§ **Your objective**
Every word of the data below has to be copied faithfully.

§ **Material provided**

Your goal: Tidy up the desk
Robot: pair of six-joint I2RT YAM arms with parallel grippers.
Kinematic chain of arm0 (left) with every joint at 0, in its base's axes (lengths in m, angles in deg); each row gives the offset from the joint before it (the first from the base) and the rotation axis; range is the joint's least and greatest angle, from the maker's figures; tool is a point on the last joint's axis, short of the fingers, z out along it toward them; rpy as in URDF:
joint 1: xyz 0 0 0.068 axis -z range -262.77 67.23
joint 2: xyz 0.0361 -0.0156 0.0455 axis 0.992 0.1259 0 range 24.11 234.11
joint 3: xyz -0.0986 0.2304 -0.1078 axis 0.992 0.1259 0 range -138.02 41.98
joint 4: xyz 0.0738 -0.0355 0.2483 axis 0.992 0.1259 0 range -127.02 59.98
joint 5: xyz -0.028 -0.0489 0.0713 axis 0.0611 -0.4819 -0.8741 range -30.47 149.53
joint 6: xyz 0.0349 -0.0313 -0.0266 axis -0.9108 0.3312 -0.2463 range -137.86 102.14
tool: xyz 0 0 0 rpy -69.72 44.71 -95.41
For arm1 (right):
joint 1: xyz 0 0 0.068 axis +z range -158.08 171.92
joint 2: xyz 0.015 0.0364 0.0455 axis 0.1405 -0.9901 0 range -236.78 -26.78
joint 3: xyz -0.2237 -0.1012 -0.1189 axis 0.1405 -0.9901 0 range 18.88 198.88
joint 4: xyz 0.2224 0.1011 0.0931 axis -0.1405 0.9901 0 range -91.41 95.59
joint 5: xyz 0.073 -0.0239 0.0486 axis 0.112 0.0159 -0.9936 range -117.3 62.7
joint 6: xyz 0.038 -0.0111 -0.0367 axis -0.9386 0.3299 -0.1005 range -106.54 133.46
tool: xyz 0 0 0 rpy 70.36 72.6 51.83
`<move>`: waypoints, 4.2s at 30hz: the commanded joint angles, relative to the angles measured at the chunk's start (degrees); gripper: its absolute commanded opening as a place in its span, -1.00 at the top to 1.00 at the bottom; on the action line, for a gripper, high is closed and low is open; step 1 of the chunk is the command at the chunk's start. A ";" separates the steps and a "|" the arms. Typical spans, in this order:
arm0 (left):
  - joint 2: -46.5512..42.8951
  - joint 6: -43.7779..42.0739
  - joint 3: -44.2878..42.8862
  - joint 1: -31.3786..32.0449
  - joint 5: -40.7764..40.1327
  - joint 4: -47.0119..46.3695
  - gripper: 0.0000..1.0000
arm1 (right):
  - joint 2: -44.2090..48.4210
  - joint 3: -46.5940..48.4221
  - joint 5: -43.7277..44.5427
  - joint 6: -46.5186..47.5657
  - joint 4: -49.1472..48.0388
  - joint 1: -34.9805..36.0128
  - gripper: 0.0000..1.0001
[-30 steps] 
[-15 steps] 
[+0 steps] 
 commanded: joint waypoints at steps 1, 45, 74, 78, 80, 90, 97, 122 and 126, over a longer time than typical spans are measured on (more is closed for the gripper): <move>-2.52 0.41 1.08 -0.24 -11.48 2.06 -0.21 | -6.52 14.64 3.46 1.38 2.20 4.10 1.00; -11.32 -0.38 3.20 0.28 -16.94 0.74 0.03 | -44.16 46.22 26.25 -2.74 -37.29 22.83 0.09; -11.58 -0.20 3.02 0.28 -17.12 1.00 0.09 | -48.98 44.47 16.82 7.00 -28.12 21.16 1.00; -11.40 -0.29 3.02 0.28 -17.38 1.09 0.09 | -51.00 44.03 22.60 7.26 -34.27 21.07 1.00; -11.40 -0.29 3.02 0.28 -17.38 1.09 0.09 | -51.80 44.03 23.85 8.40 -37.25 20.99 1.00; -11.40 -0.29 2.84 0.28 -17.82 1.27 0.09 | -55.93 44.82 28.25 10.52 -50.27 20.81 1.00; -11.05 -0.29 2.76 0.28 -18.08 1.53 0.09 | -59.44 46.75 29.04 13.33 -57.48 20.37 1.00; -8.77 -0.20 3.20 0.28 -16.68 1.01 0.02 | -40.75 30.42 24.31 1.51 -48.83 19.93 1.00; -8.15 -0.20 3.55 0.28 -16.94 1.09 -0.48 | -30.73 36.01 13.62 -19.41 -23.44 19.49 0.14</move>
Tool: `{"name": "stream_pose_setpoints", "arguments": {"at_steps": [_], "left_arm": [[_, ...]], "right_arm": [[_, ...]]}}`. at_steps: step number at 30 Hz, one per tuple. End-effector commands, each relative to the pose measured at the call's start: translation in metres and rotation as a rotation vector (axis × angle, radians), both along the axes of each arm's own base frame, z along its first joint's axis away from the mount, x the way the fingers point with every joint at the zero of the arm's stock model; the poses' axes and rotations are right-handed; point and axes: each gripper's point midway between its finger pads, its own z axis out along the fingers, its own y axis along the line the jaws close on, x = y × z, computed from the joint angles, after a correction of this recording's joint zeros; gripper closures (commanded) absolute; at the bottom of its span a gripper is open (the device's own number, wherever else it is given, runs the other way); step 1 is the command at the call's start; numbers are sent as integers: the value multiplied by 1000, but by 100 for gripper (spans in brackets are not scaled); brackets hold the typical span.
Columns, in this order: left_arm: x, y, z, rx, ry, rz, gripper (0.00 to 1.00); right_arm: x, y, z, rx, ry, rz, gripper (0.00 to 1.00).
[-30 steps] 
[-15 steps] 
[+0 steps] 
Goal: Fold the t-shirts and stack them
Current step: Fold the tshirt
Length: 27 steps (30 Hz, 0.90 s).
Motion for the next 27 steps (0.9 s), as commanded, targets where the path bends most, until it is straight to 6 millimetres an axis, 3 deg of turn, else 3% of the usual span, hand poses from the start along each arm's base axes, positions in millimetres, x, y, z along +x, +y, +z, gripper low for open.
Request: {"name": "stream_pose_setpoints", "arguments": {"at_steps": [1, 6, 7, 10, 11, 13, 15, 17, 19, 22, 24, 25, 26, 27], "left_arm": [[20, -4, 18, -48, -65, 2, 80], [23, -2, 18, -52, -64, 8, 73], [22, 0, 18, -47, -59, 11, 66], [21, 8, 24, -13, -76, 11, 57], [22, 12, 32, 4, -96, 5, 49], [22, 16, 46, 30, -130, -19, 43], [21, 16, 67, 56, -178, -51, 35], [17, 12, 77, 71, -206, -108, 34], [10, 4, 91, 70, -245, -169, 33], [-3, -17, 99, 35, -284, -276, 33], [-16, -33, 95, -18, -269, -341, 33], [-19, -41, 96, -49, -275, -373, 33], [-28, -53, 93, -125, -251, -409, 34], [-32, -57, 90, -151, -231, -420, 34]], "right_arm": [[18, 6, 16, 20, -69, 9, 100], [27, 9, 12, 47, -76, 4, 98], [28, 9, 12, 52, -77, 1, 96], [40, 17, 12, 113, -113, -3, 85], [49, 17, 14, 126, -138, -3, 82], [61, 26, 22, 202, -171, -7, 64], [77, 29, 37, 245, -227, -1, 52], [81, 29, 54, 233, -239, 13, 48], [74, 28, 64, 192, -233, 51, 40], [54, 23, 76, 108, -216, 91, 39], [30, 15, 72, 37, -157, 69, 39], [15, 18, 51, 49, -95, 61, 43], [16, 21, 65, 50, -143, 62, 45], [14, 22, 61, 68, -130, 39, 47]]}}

§ **Written response**
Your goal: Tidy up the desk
Robot: pair of six-joint I2RT YAM arms with parallel grippers.
Kinematic chain of arm0 (left) with every joint at 0, in its base's axes (lengths in m, angles in deg); each row gives the offset from the joint before it (the first from the base) and the rotation axis; range is the joint's least and greatest angle, from the maker's figures; tool is a point on the last joint's axis, short of the fingers, z out along it toward them; rpy as in URDF:
joint 1: xyz 0 0 0.068 axis -z range -262.77 67.23
joint 2: xyz 0.0361 -0.0156 0.0455 axis 0.992 0.1259 0 range 24.11 234.11
joint 3: xyz -0.0986 0.2304 -0.1078 axis 0.992 0.1259 0 range -138.02 41.98
joint 4: xyz 0.0738 -0.0355 0.2483 axis 0.992 0.1259 0 range -127.02 59.98
joint 5: xyz -0.028 -0.0489 0.0713 axis 0.0611 -0.4819 -0.8741 range -30.47 149.53
joint 6: xyz 0.0349 -0.0313 -0.0266 axis -0.9108 0.3312 -0.2463 range -137.86 102.14
tool: xyz 0 0 0 rpy -69.72 44.71 -95.41
For arm1 (right):
joint 1: xyz 0 0 0.068 axis +z range -158.08 171.92
joint 2: xyz 0.015 0.0364 0.0455 axis 0.1405 -0.9901 0 range -236.78 -26.78
joint 3: xyz -0.2237 -0.1012 -0.1189 axis 0.1405 -0.9901 0 range 18.88 198.88
joint 4: xyz 0.2224 0.1011 0.0931 axis -0.1405 0.9901 0 range -91.41 95.59
joint 5: xyz 0.073 -0.0239 0.0486 axis 0.112 0.0159 -0.9936 range -117.3 62.7
joint 6: xyz 0.038 -0.0111 -0.0367 axis -0.9386 0.3299 -0.1005 range -106.54 133.46
tool: xyz 0 0 0 rpy 70.36 72.6 51.83
`<move>`: waypoints, 4.2s at 30hz: the commanded joint angles, relative to the angles measured at the chunk's start (degrees); gripper: its absolute commanded opening as a place in its span, -1.00 at the top to 1.00 at the bottom; on the action line, for a gripper, high is closed and low is open; step 1 of the chunk is the command at the chunk's start. A ";" separates the steps and a "|" the arms. Typical spans, in this order:
arm0 (left):
  - joint 2: -46.5512..42.8951
  - joint 6: -43.7779..42.0739
  - joint 3: -44.2878..42.8862
  - joint 1: -31.3786..32.0449
  - joint 5: -40.7764..40.1327
  - joint 4: -47.0119..46.3695
  - gripper: 0.0000..1.0000
arm1 (right):
  - joint 2: -44.2090..48.4210
  - joint 3: -46.5940..48.4221
  - joint 5: -43.7277..44.5427
  - joint 6: -46.5186..47.5657
  - joint 4: -49.1472..48.0388
  - joint 1: -34.9805..36.0128
  - gripper: 0.0000..1.0001
[-30 steps] 
[-15 steps] 
[+0 steps] 
 commanded: joint waypoints at steps 1, 45, 74, 78, 80, 90, 97, 122 and 126, over a longer time than typical spans are measured on (more is closed for the gripper): <move>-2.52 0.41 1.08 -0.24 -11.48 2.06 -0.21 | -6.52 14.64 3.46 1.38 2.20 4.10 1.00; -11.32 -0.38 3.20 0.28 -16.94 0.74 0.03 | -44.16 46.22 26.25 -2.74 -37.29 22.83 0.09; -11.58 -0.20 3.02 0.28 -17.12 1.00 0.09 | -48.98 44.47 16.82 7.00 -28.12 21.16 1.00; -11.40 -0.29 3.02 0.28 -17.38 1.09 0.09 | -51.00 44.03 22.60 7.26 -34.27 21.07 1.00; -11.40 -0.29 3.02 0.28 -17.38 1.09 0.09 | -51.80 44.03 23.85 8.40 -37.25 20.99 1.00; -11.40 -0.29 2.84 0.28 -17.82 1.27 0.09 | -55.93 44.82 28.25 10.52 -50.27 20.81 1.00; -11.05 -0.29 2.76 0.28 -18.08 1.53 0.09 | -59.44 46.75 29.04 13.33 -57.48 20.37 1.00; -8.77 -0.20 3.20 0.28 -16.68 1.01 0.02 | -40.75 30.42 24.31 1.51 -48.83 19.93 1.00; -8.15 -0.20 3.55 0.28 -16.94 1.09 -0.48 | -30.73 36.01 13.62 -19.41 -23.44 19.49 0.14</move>
Tool: `{"name": "stream_pose_setpoints", "arguments": {"at_steps": [_], "left_arm": [[_, ...]], "right_arm": [[_, ...]]}}`. at_steps: step number at 30 Hz, one per tuple. End-effector commands, each relative to the pose measured at the call's start: translation in metres and rotation as a rotation vector (axis × angle, radians), both along the axes of each arm's own base frame, z along its first joint's axis away from the mount, x the way the fingers point with every joint at the zero of the arm's stock model; the poses' axes and rotations are right-handed; point and axes: each gripper's point midway between its finger pads, its own z axis out along the fingers, its own y axis along the line the jaws close on, x = y × z, computed from the joint angles, after a correction of this recording's joint zeros; gripper closures (commanded) absolute; at the bottom of its span a gripper is open (the device's own number, wherever else it is given, runs the other way); step 1 is the command at the call's start; numbers are sent as integers: the value multiplied by 1000, but by 100 for gripper (spans in brackets are not scaled); brackets hold the typical span.
Columns, in this order: left_arm: x, y, z, rx, ry, rz, gripper (0.00 to 1.00); right_arm: x, y, z, rx, ry, rz, gripper (0.00 to 1.00).
[-30 steps] 
[-15 steps] 
[+0 steps] 
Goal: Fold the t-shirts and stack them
Current step: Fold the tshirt
Length: 27 steps (30 Hz, 0.90 s).
Motion for the next 27 steps (0.9 s), as commanded, targets where the path bends most, until it is straight to 6 millimetres an axis, 3 deg of turn, else 3% of the usual span, hand poses from the start along each arm's base axes, positions in millimetres, x, y, z along +x, +y, +z, gripper low for open.
Request: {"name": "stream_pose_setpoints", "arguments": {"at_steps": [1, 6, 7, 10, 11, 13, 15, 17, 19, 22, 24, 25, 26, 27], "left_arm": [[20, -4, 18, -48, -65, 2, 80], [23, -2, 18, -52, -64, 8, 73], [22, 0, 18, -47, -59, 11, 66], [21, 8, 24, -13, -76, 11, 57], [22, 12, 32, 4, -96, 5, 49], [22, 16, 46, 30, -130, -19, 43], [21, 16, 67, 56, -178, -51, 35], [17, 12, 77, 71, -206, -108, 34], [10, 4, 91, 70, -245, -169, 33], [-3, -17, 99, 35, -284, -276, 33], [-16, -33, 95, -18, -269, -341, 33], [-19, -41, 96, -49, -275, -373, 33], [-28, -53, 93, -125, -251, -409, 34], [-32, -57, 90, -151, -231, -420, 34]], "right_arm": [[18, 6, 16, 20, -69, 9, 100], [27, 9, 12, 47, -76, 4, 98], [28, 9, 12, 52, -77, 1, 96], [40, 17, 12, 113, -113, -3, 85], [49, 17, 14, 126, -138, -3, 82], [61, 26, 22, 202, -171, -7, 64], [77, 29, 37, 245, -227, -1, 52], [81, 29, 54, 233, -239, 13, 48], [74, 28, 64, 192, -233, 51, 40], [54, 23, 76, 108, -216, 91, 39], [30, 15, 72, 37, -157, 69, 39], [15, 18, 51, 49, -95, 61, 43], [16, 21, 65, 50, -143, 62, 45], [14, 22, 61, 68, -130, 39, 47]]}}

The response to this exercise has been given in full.